Soon after graduation, Flor was selected for a newly created post in natural history at Christiania Cathedral School (now the Oslo Cathedral School), becoming Norway’s first dedicated natural‑science teacher. He later taught at the Military Academy, helped establish the Christiania Burgher School and conducted popular Sunday school classes. A staunch advocate of hands‑on learning, he led numerous botanical excursions—often held on Sundays—much to the displeasure of some colleagues and ecclesiastical authorities. In 1806 Flor took charge of the Paléhagen garden at Bjørvika, bequeathed to the school by chamberlain Bernt Anker, and maintained it as Norway's first public botanical garden (and the country’s first school garden) until the state assumed control in 1815. Throughout this period he collaborated with friends such as Christen Smith and Jens Wilken Hornemann, sowing some 258 species in 1813 alone. In April 1813 he received from forest‑inspector Nicolai Hersleb Ramm a detailed account of Norway’s first known lithopedion (a ten‑year 'stone baby') from Kvikne, which Flor preserved in his papers.

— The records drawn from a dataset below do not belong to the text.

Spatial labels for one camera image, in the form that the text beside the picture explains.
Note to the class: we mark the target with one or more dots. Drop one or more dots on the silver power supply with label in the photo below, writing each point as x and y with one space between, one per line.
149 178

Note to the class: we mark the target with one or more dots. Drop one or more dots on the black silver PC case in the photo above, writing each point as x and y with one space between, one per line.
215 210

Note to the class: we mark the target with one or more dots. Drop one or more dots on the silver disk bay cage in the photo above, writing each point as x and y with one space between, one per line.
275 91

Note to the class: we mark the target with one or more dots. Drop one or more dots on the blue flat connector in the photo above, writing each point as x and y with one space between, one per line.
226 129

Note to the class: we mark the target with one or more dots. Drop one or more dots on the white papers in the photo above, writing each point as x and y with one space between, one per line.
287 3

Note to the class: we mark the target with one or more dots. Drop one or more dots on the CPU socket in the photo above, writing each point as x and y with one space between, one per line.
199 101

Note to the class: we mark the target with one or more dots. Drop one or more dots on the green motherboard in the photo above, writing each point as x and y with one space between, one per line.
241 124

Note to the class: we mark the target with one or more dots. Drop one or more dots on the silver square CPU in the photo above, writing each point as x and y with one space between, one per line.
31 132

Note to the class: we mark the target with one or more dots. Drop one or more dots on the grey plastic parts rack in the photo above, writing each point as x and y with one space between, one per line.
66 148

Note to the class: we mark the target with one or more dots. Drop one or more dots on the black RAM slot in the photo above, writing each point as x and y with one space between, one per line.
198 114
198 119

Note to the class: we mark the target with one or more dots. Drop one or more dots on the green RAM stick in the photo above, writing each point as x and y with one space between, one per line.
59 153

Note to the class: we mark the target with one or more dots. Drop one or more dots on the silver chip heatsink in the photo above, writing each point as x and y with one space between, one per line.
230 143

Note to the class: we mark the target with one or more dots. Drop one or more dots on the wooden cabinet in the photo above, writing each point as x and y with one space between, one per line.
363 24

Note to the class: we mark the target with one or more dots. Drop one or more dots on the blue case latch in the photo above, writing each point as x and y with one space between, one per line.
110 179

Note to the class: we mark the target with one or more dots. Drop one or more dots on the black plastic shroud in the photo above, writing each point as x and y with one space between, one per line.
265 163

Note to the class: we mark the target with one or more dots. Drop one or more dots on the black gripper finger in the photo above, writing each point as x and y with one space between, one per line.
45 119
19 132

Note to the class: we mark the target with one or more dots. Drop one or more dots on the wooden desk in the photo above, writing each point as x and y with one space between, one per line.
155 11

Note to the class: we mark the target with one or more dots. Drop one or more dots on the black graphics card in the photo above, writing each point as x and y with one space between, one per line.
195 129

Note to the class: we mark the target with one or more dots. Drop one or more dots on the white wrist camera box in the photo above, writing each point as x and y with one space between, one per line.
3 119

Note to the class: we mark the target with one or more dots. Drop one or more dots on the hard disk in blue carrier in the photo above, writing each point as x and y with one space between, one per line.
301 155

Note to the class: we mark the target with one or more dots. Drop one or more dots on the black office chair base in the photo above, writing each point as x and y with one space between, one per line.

In 1817 Flor issued two floras: Systematisk Characteristik, a detailed local flora for pupils of the Cathedral School, and Ledetraad for Begyndere, a more widely aimed determination flora that incorporated Linnaean taxonomy as an integral framework. The following year he published Lægedomsplanter, which treated the medicinal plants of Class XXIV in Linnaeus's system and stands as Norway's first student text on medical botany. These works drew heavily on sources such as Frederik Christian Kielsen's Danish‑area flora, the later volumes of Flora Danica, Johan Wilhelm Palmstruch and Olof Swartz's Svensk botanik, and Christian Schkuhr's Riedgräsern.

==Death and legacy==

Flor's health declined in the late 1810s amid what contemporary letters describe as a "weakening of mental faculties", and he died on 24 February 1820. His gravestone on Vår Frelsers gravlund in Oslo commemorates his roles as overlærer (senior teacher) and lektor (lecturer) in the botanical gardens at Tøyen. Although later critics dismissed him as an amateur, modern scholarship recognises Flor primarily as an innovative educator, populariser and land‑economist whose floristics work provided the basis upon which successors such as Matthias Numsen Blytt and Johan Kielland-Lund built Norway's botanical tradition. His portrait, alongside those of Carl Linnaeus and Martin Vahl, hangs in the Natural History Museum in Oslo.